Ora, premesso che i processi non si devono e non si possono fare in televisione o al cinema, e premesso che i processi non si possono fare sentendo solo una campana, senza quindi dare modo a chi viene accusato, o a chi ne difende la memoria, di dire la propria, quello che lascia basiti, in questo caso, è una morbosità cinica e fredda nel descrivere proprio le scene di molestia. Il tutto amplificato da toni, immagino dovuti al doppiaggio in italiano, quantomai carichi e teatrali, i due uomini, di cui neanche voglio citare il nome, perché credo che questa sia una vicenda che non meriterebbe attenzione, non fosse ormai diventata così gigantesca, in contumacia, si dilungano nel descrivere scene di loro bambini in intimità malata con MJ. Alternati a interviste con donne che hanno ritenuto, dato che i fatti narrati siano veri e non frutto di un’invenzione, di lasciare che tutto ciò accadesse. Roba da TSO, perché se fosse vero, e sottolineo se, Michael Jackson sarebbe un pedofilo, ma le madri dei bambini dovrebbero essere accusati di sfruttamento della prostituzione minorile, perché è evidente un vantaggio economico, oltre che narcisistico, che la frequentazione costante con MJ ha portato a loro e alle loro famiglie.
Poi, sia chiaro, nel delirio per cui un processo mediatico, questo è Leaving Neverland, rafforzato dal chiaro malessere creato dalle aberrazioni emerse grazie al MeToo, lascia basiti anche la difesa d’ufficio di fan e addetti ai lavori che tendono a giustificare, sempre fossero veri, certi comportamenti in quanto MJ sarebbe stato sicuramente turbato psicologicamente. Come dire, era strano, mica era colpa sua.
Detto questo, e qui il mio essere uomo che si occupa del comparto musicale rende queste mie parole magari un po’ più sensate, premesso che non sono mai riuscito a distinguere tra l’uomo e l’artista, e non parlo nello specifico di MJ, ma in generale, non riesco a capire il senso di questa censura che vedrebbe le canzoni di MJ sparire dalle rotazioni radiofoniche, dalle colonne sonore dei film e addirittura dai campioni usati per certe canzoni da popstar mondiali. Non lo capisco perché Leaving Neverland non è un processo, ma un film, che porta avanti una tesi di parte.
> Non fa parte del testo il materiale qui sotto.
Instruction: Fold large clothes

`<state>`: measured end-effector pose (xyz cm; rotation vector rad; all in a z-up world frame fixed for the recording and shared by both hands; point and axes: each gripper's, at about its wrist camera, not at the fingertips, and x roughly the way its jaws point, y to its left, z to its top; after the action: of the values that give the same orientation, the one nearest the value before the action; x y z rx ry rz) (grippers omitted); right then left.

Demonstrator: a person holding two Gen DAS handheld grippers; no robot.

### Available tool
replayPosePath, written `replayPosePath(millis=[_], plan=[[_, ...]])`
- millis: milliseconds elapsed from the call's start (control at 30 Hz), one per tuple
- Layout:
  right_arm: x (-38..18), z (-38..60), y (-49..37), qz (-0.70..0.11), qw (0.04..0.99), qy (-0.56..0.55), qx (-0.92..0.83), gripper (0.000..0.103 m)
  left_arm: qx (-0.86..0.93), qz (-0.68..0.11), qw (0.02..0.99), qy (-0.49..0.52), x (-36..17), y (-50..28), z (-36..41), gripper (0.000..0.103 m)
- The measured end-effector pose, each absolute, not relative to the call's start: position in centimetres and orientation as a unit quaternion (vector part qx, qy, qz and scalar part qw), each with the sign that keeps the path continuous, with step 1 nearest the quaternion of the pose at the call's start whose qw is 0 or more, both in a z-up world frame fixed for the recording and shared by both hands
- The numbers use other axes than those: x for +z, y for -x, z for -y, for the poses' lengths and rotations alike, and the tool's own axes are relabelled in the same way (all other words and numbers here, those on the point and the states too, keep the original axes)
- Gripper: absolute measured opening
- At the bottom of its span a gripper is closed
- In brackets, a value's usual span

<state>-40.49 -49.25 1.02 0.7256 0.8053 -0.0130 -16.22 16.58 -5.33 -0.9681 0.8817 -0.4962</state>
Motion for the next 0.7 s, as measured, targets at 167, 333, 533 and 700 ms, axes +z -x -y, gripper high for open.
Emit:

Le voci su Michael Jackson ci sono da decenni, da quando, cioè, ci furono i processi. Perché non censurarlo allora, e perché farlo oggi? Lungi da me propinare ora la lista di artisti di grandissimo talento e successo che, guardando alla vita privata, meriterebbero in caso una sorte simile, perché la musica rock e pop è fatta prevalentemente da gente che, stando alle biografie, meriterebbe di essere internata, ma questo clamore per un documentario, per altro anche piuttosto brutto lascia sgomenti, così come le difese dei fan che si appellano non alla sua innocenza, ma al suo essere Michael Jackson.
Non vedrò la seconda parte del documentario, stasera. Non per autocensura, ma perché credo che ci si debba allontanare dal brutto cercando il bello. Non farò certo il gesto di andarmi per contro a ascoltare Thriller o Bad, non voglio entrare in questa faida. Mi limiterò a pensare che la musica è spesso superiore a chi la scrive e a chi la interpreta, destinata a rimanere ben più a lungo di chi la scrive e di chi la interpreta. Non sarà mica un caso…
Per lo stesso motivo non ho guardato né la prima né la seconda puntata: sapevo che era brutto, semplicemente. Tendenzioso, distorto. E chi ha voglia di procurarsi sensazioni sgradevoli, di percepire la falsità ? Non sono una fan ma conosco il caso MJ. Le torbide intenzioni, da quel che vedo io, sono quelle di chi ha costruito questo brutto prodotto, il cui odore di marcio già mi arriva, anche senza aprire la confezione. Domanda: chi ci guadagna dall’acquisto del prodotto? Trovata la risposta, capito il trucchetto. Consumatori, dov’è finito il vostro spirito critico?